→ THE PROBLEM: Tell how many lines in the data below include the word "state". The answer is the number only.
COLLECTED MATERIAL START
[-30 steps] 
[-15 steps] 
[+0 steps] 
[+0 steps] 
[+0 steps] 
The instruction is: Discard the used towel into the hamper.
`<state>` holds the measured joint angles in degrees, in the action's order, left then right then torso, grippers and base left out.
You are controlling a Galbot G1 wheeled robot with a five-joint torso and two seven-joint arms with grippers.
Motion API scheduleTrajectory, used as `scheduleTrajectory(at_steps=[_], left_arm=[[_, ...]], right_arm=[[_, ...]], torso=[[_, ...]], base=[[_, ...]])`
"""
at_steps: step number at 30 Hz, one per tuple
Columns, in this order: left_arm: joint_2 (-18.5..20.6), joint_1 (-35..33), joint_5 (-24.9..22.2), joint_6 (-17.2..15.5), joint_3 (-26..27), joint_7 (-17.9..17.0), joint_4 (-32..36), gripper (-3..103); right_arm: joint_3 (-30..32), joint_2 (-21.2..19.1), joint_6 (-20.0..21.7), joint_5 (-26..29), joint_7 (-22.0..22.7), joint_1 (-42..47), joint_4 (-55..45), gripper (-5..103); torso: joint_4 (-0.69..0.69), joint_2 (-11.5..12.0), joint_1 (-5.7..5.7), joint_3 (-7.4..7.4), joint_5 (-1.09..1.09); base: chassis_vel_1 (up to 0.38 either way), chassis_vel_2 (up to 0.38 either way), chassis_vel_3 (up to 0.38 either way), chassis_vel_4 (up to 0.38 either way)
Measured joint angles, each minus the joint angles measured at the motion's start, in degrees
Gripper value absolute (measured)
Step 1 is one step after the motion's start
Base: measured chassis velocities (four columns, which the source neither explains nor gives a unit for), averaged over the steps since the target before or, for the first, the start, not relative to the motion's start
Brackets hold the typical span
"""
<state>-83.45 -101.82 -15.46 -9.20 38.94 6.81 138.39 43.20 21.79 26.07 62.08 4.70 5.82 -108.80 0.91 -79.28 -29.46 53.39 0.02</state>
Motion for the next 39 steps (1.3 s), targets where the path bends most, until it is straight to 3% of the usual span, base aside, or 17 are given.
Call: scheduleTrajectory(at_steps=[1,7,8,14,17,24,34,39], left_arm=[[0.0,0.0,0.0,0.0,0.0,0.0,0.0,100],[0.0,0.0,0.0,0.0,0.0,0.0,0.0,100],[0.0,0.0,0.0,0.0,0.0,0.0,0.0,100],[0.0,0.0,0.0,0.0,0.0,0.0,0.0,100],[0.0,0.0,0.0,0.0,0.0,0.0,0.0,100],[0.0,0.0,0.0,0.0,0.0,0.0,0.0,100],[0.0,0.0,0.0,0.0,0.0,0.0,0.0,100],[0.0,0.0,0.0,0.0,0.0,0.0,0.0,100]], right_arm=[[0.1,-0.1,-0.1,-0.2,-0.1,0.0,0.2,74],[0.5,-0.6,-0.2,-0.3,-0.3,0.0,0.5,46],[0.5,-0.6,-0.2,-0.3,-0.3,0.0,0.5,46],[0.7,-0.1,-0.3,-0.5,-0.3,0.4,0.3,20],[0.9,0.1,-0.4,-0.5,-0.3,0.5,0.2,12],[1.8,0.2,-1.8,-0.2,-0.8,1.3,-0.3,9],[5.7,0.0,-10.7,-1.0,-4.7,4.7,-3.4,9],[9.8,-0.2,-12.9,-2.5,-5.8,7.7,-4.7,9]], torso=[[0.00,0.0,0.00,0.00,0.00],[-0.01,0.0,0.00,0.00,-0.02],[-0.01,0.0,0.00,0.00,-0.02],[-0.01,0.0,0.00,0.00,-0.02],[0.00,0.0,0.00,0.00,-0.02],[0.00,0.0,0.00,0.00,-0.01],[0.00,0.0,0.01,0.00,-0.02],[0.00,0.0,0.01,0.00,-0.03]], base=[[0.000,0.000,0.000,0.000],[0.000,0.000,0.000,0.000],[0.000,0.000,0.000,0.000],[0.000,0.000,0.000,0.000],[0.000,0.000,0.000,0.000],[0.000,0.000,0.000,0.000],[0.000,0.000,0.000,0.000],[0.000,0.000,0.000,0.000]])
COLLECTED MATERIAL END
→ TASK OUTPUT: 2